Silica gel 60 (0.063-0.200 mm) was used as the stationary phase in Column Chromatography (CC), which was used for the purification procedures. As mobile phases, increasing polarity organic solvents or combinations were utilised. Processes involving analytical (0.25 mm) or preparative (0.75 mm) Thin Layer Chromatographic (TLC) was carried out using silica gel 60 GF.
Nuclear Magnetic Resonance (NMR) spectra for 1H (400 MHz) and 13C (100 MHz) were acquired using a Bruker Avance DRX-400 spectrometer operating at 300 K. Using Tetramethylsilane (TMS) as a reference (H=c=0), the chemical shifts () were recorded in units of ppm, and the coupling constants (J) were expressed in Hz. The samples were dissolved in chloroform-D.
D. repens flower chloroform extract (7 g) was applied to a silica gel CC column and eluted with hexane and ethyl acetate (pure or a combination of increasing polarity), yielding 50 fractions (5 mL each) that were grouped with hexane and ethyl acetate. Fractions 30 to 50 were purified with Sephadex-L water methanol following solvent evaporation to produce the chemical quercetin (56, 11.0 mg). The chemical structure was discovered by comparing a variety of spectrometric data, including NMR data, with information from the literature.

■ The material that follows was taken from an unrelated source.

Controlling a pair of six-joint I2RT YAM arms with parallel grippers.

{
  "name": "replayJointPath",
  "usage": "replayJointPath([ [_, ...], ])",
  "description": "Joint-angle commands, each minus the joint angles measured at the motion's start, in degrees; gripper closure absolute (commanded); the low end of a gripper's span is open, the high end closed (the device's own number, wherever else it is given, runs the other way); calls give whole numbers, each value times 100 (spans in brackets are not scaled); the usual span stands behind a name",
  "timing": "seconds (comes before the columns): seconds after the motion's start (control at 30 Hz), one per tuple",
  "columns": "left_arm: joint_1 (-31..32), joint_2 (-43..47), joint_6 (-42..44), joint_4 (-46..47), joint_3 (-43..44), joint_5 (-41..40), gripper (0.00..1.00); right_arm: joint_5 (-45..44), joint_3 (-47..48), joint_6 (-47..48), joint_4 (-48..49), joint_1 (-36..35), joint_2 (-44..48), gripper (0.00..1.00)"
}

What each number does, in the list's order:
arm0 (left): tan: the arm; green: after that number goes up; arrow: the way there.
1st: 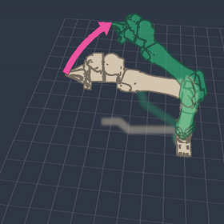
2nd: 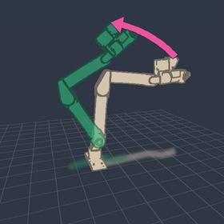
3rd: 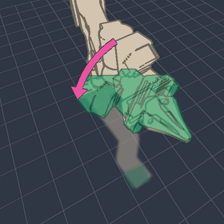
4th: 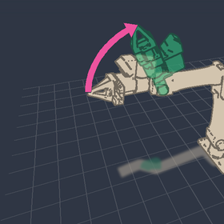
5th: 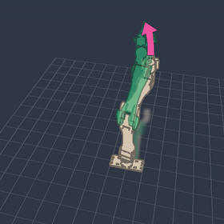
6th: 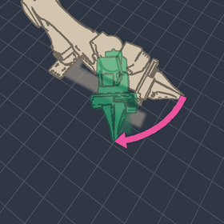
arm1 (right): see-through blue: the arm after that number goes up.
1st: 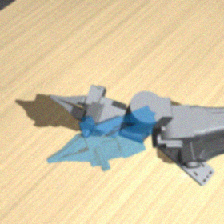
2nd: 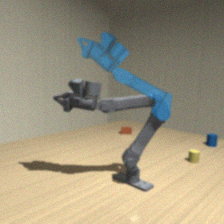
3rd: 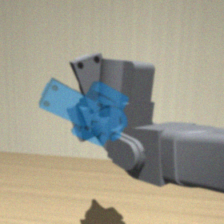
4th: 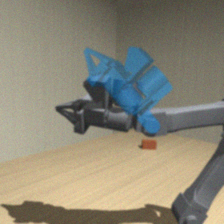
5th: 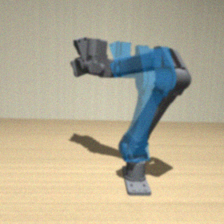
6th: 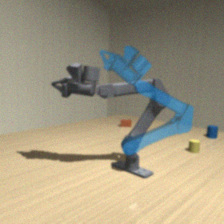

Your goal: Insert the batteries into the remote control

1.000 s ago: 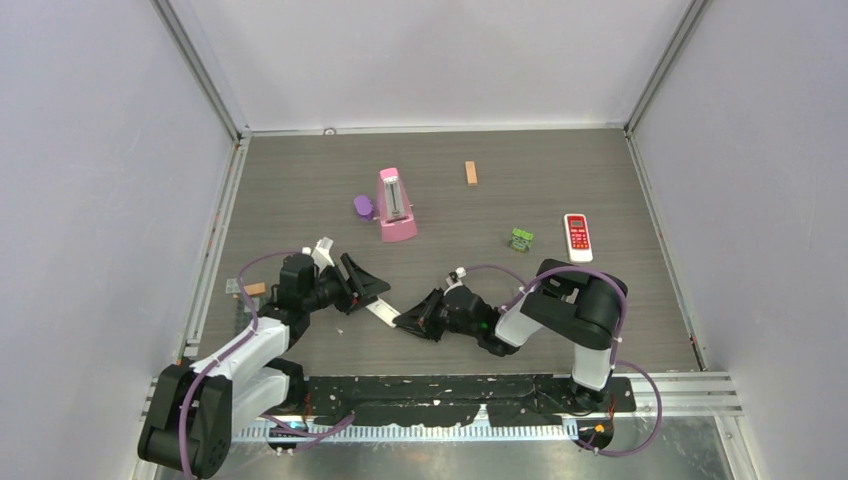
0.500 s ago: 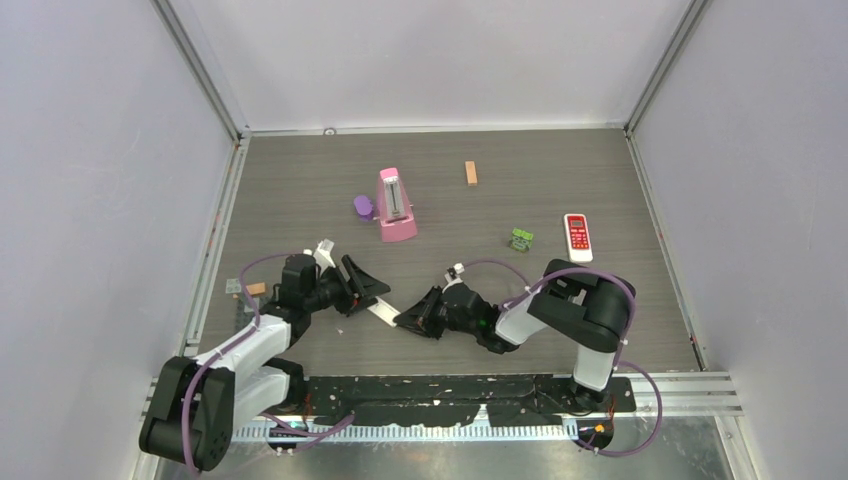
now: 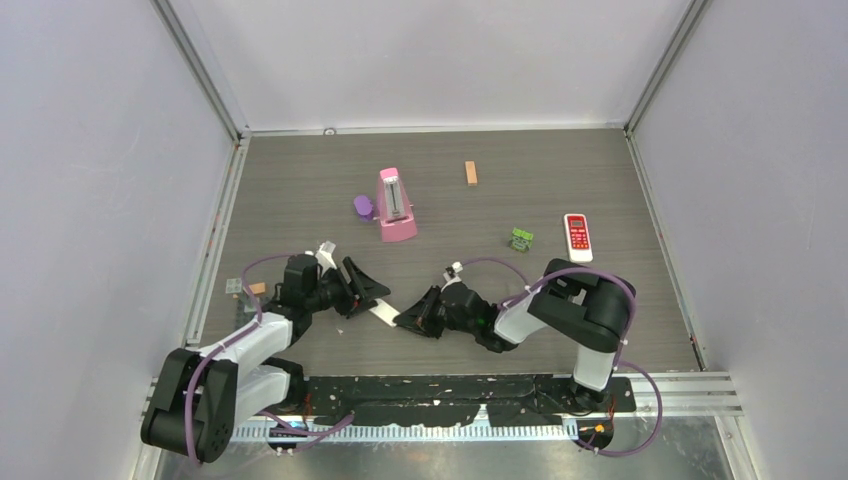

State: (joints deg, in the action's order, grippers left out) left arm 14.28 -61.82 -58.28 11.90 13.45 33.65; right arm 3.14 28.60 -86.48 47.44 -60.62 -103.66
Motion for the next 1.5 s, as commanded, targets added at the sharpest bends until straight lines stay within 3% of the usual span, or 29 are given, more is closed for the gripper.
replayJointPath([
  [0.0,22,-12,73,145,148,71,40,83,169,-2,-205,21,-283,95],
  [0.5,22,174,38,310,237,-205,40,65,234,-217,-812,37,-257,83],
  [0.83,22,443,440,-741,303,-1253,41,-107,506,-27,-1854,36,-79,73],
  [1.1,22,141,461,-773,205,-1239,42,-122,792,78,-2276,37,-140,69],
  [1.47,26,208,397,-777,61,-1308,52,-391,1294,235,-3248,33,-217,69],
])
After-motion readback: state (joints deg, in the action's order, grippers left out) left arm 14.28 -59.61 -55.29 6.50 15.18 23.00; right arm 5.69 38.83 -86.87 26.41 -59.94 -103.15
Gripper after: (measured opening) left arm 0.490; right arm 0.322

I. coccinea flower hexane extract (26 g) was applied to silica gel CC and eluted with pure or a mixture of increasing polarity hexane, ethyl acetate, and methanol, yielding 100 fractions (5 mL each) that were grouped with hexane, ethyl acetate, and methanol. A white solid (in the form of flakes) was produced after solvent evaporation from fractions 30 to 45 (eluted with hexane/ethyl acetate 8:2). (57, 14.0 mg). It was determined that this substance was a blend of - and -amyrin. The structures of the compounds were determined using a variety of spectrometric data, including NMR, as well as by comparison with information from the literature.
Brazil provided the tumour cell lines B16-F10 (mouse melanoma), HepG2 (human hepatocellular carcinoma), K562 (human chronic myelocytic leukaemia), and HL-60 (human promyelocytic leukaemia). This panel of cell lines consists of many cell histologies with various sensibilities. The RPMI-1640 medium supplemented with 10% foetal bovine serum, 2 mM L-glutamine, and 50 g/mL gentamycin was used to sustain the cells. After being treated with a 0.25% trypsin-EDTA solution, adherent cells were collected. To maintain exponential development, all cell lines were sub-cultured every 3-4 days at 37 °C and 5% CO2 in cell culture flasks. Cells that were in the exponential growth phase were used in all of the tests. Using a Mycoplasma Stain Kit, all cell lines were examined for mycoplasma contamination and were determined to be clear.
Peripheral Blood Mononuclear Cells (PBMC) were isolated using a standard protocol using Ficoll density gradient centrifugation from heparinized blood from healthy, 20 to 35-year-old, non-smoking donors who had not taken any drugs for at least 15 days prior to the sampling. At 37 °C with 5% CO2, PBMC were cleaned and resuspended at a density of 0.3 106 cells/mL in RPMI 1640 medium with 20% foetal bovine serum, 2 mM L-glutamine, and 50 g/mL gentamycin. In addition, Tlymphocytes were stimulated to divide by the mitogen concanavalin A.